Cuando comencé mi proceso de psicoterapia, el primer día le conté a mi terapeuta algunos hechos de mi vida de los que no me sentía precisamente orgulloso.
Para mi agradable sorpresa, su respuesta fue una reflexión que me ayudó a comprender por qué me habían ocurrido tales cosas.
No me juzgó ni me condenó (para eso ya estaba yo).
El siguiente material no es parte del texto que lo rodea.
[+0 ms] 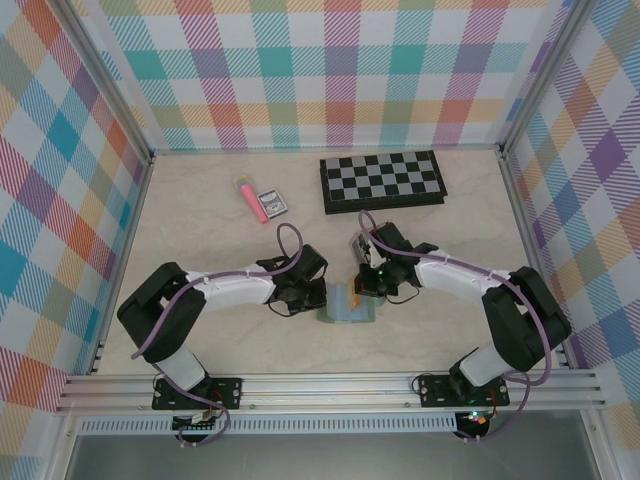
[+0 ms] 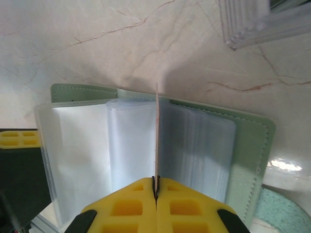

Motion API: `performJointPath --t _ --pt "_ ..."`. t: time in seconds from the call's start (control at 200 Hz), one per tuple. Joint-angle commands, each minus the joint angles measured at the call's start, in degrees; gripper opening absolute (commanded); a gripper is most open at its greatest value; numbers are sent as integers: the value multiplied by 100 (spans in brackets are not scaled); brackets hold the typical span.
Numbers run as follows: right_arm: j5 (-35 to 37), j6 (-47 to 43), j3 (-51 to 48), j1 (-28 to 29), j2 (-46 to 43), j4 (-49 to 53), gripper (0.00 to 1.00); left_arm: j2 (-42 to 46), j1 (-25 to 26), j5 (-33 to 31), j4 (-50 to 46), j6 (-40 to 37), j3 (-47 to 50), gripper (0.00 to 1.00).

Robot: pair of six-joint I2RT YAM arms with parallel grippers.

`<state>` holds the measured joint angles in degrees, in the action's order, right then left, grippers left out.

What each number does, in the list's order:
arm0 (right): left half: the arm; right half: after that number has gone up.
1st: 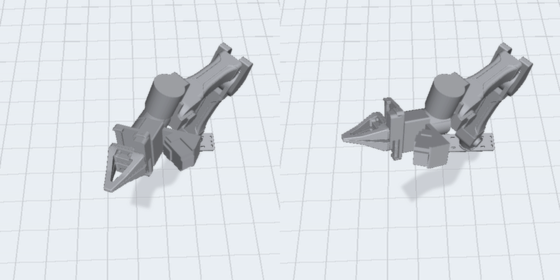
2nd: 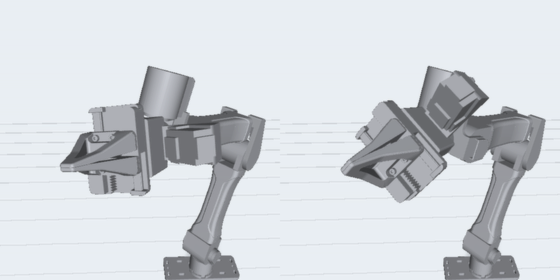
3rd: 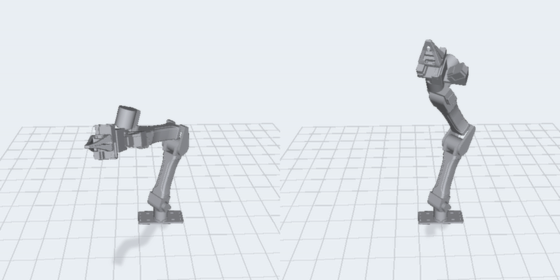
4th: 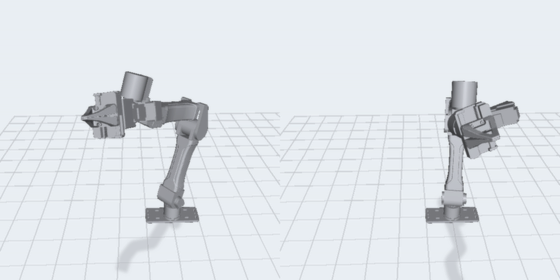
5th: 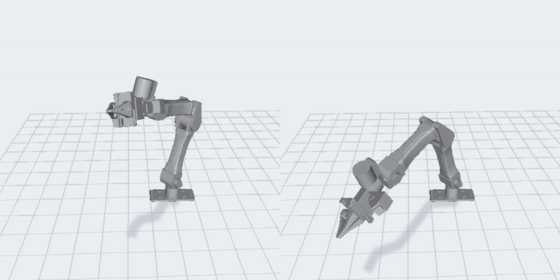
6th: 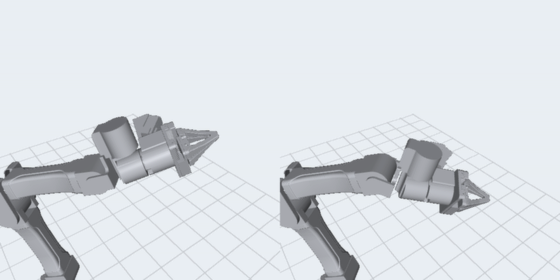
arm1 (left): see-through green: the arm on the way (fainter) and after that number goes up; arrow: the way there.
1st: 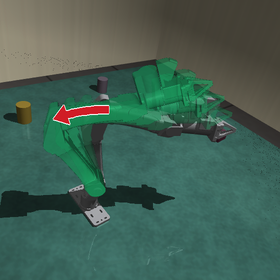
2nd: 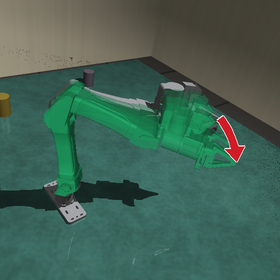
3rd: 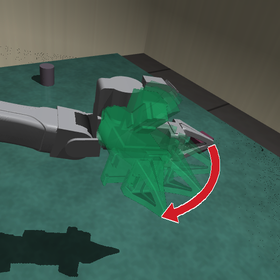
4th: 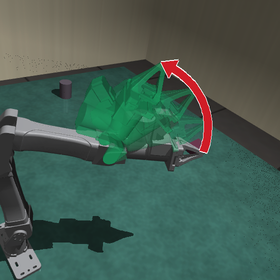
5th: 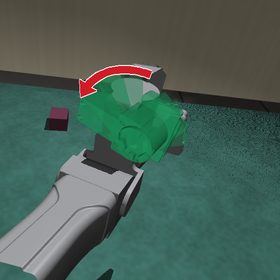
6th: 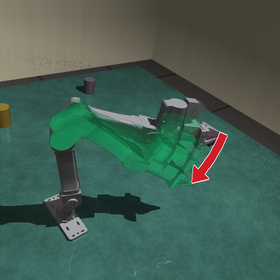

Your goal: Put the credit cards into the card holder

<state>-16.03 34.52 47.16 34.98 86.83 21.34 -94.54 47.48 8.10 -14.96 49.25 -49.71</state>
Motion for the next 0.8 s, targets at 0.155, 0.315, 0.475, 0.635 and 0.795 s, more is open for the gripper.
performJointPath --t 0.155,0.315,0.475,0.635,0.795 --pt "-586 331 84 61 51 -534 6 -165 -19 99 331 202 176 0" --pt "-682 587 -29 61 -15 -868 6 -152 -15 88 486 351 291 0" --pt "-177 379 179 61 -200 -268 6 -138 -20 43 521 418 357 0" --pt "253 -101 521 27 -612 601 7 -159 -18 16 521 426 418 0" --pt "417 -183 506 -15 -1084 794 7 -239 -18 25 564 430 427 0"
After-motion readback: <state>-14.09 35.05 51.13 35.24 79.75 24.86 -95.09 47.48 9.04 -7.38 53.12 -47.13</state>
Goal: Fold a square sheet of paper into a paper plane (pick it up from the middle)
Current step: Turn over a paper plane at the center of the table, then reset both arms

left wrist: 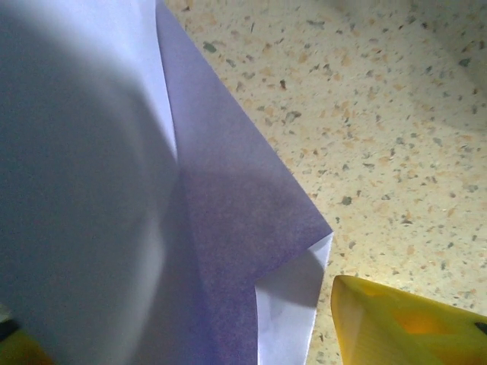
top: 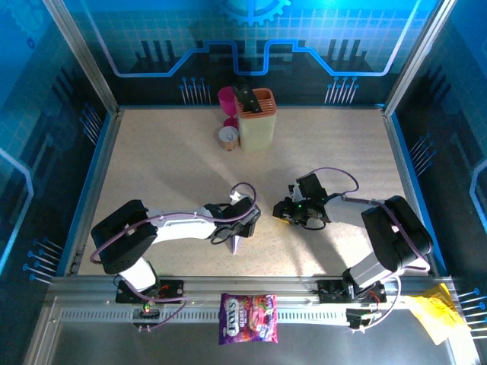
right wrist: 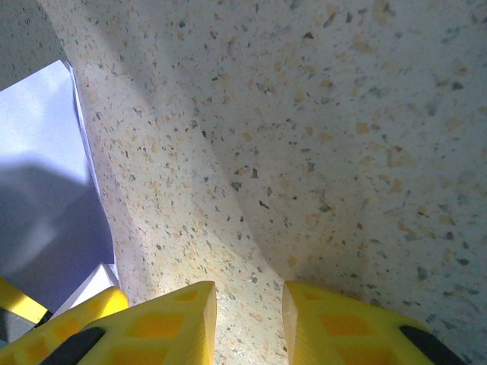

Aquella comprensión consiguió que tuviera una mirada más amorosa hacia mí mismo.
Recuerdo que pensé: «Qué maravilla, puedo contarle lo que sea, no me va a juzgar».
Con el tiempo, he llegado a la conclusión de que si hablo de espiritualidad, tengo que hacer como mi terapeuta, no reñir -ni a mí mismo y menos a los demás-.
Lo primero es renunciar a la idea de estar por encima de nadie, porque creer solo puede aumentar la humildad -que es la verdad-, no ninguna ventaja.
Desde ahí puede surgir el encuentro, o quizá no.
Pero, al menos en mi experiencia, la actitud de superioridad nunca ha tocado mi alma. Porque simplemente, no es verdad.
Lo único que se puede es compartir la experiencia. Nada más.
Porque esa mirada al primero que le conviene es a mí.